Ja punktowałem kiedyś tą walkę jak jeszcze kompletnie nie potrafiłem tego robić i wyszło mi zwycięstwo Johnsona i to wysokie. Nawet mam to gdzieś zapisane, ale chętnie zobaczę kiedyś walkę raz jeszcze i wypunktuję już mając już jakiekolwiek pojęcie o punktowaniu.

Stara punktacja
Fonfara - Johnson
1. 9-10
2. 9-10
3. 9-10
4. 9-10
5. 9-10
6. 9-10
7. 9-10
8. 10-9
9. 9-10
10. 10-9

Łącznie: 92-98
Fonfara - Johnson
1. 10-9
2. 9-10
3. 10-9
4. 9-10
5. 9-10
6. 9-10
7. 10-9
8. 9-10
9. 9-10
10. 10-9

94-96 GLEN JOHNSON

Dobra walka Johnsona. Był trochę jak nauczyciel dla Polaka, który karcił praktycznie każde uchybienie Andrzeja. U mnie wygrał Glen, ale w zasadzie zwycięstwo Fonfary skandalem nie jest, nie licząc oczywiście werdyktu 99-91.

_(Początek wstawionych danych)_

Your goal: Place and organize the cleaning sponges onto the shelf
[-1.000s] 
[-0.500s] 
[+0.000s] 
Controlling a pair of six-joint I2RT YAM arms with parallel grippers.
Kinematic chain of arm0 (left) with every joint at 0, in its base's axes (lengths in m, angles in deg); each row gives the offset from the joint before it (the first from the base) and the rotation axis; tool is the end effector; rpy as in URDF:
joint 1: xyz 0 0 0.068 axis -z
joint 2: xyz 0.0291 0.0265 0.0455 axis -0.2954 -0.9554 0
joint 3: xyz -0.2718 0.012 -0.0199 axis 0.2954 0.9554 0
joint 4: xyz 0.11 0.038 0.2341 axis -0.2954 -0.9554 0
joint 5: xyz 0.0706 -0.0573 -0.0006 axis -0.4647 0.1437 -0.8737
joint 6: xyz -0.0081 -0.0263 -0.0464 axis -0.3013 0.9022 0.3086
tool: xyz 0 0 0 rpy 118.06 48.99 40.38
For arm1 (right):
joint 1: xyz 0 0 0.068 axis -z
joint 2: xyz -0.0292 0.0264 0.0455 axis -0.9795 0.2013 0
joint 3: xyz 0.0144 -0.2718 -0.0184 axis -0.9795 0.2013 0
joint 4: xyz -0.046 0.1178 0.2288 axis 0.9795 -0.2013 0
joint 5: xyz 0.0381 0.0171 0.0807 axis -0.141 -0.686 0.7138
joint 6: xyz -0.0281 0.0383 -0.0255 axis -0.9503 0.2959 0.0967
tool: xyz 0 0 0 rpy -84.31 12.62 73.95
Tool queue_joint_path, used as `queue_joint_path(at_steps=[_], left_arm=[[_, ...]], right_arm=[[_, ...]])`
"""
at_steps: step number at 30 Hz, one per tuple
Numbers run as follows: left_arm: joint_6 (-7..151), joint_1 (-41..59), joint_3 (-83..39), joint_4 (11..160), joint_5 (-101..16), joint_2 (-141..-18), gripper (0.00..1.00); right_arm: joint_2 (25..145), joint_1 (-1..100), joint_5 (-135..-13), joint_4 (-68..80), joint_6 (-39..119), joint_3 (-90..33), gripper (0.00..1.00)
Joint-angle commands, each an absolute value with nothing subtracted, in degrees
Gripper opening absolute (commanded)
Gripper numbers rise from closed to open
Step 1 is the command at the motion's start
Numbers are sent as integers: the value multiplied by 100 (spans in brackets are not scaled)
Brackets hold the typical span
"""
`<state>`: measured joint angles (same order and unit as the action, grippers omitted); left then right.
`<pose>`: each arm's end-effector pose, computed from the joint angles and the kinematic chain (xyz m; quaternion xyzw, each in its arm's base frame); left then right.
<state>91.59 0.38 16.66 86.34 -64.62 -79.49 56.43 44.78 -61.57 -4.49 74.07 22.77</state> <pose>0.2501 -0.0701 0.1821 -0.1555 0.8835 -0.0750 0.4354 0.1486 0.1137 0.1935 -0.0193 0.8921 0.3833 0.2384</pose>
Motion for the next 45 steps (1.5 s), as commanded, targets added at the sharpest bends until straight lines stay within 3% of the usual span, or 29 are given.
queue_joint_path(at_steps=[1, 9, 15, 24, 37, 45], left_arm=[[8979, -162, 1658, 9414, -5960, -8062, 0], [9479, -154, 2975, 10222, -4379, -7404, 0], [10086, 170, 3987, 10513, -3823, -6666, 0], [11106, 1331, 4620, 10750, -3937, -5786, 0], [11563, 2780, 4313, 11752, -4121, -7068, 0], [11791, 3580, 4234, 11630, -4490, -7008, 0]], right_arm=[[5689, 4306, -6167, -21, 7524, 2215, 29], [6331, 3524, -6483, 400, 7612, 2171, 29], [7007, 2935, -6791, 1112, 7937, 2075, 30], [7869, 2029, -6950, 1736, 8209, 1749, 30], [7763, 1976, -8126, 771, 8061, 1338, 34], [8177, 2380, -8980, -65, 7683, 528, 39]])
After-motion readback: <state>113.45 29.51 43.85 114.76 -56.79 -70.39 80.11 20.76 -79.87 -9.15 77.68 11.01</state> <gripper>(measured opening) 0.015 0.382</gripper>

Sander, prosiłbym o uwzględnienie tej karty w spisie walk, bo tamta to jak mówiłem, jedna z moich pierwszych punktacji w ogóle Smile
Po weekendzie uaktualnię LPW, więc i ta karta będzie wzięta pod uwagę Smile
Ostatnio po raz 4, czy 5 znowu zabrałem się za ten pojedynek. Moja karta nieznacznie tylko różni się od poprzedniej:

Fonfara vs Johnson
1.10-9
2.9-10
3.10-9
4.9-10
5.9-10
6.9-10
7.9-10
8.10-9
9.10-9
10.10-9
---
95-95

Remis jest dla mnie optymalnym wynikiem.